Task to carry out
Print, exactly as written, the line containing "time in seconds" and every line after it, ending with the final line of the data below.
Top of Provided data
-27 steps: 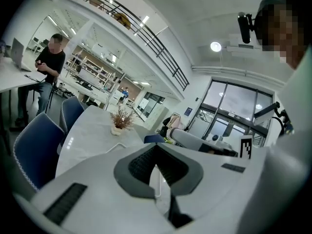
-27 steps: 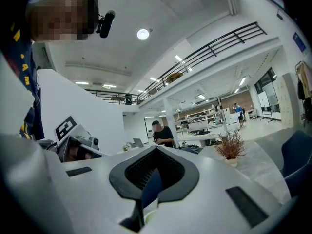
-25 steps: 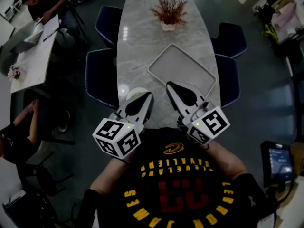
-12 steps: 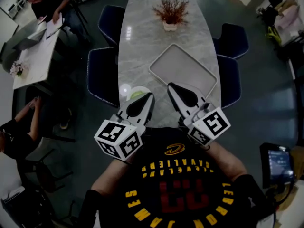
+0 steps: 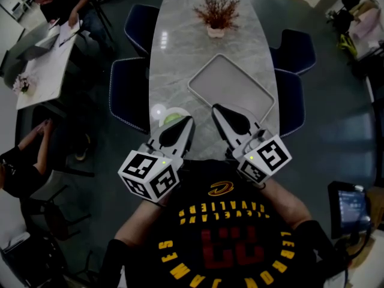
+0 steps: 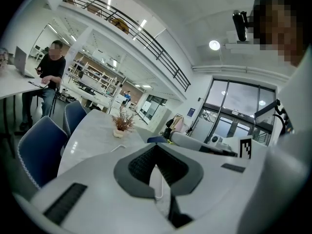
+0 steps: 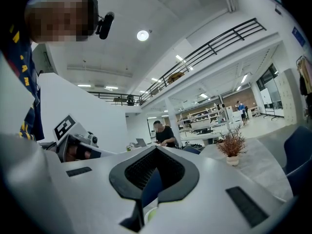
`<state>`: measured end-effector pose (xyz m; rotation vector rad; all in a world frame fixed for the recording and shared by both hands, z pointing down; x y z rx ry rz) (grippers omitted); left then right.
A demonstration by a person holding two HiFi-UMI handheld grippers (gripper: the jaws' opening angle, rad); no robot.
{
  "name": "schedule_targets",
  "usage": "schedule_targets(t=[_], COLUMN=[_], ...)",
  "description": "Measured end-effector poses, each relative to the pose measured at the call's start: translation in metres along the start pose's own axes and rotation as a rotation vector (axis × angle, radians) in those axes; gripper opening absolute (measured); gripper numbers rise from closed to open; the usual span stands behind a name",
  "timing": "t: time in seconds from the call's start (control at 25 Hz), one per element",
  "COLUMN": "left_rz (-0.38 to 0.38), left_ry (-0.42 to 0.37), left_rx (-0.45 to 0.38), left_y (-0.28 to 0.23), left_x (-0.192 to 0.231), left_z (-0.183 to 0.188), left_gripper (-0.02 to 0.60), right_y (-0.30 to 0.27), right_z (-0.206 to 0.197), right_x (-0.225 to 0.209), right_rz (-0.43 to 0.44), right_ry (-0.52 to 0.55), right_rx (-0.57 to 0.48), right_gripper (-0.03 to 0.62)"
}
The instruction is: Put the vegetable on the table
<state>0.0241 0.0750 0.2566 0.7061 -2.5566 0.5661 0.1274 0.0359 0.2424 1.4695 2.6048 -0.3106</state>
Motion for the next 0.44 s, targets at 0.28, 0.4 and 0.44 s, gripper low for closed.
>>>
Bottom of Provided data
Solution to this task
  "timing": "t: time in seconds from the call's start (control at 25 Hz), one per element",
  "COLUMN": "left_rz (-0.38 to 0.38), left_ry (-0.42 to 0.37), left_rx (-0.45 to 0.38), left_y (-0.28 to 0.23), left_x (-0.192 to 0.231), left_z (-0.183 to 0.188), left_gripper (-0.02 to 0.60), right_y (-0.30 to 0.27), right_z (-0.206 to 0.197), right_x (-0.225 to 0.209), right_rz (-0.43 to 0.44), right_ry (-0.52 to 0.55), right_rx (-0.57 to 0.48), right_gripper (-0.03 to 0.62)"
}
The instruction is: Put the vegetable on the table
<state>0.0241 0.0750 0.2566 0.7061 -2.5566 0.5661 0.1274 0.0359 0.2424 1.4695 2.6048 -0.3106</state>
Motion for the next 0.44 s, targets at 0.28, 0.4 and 0.44 s, gripper low for closed.
>>>

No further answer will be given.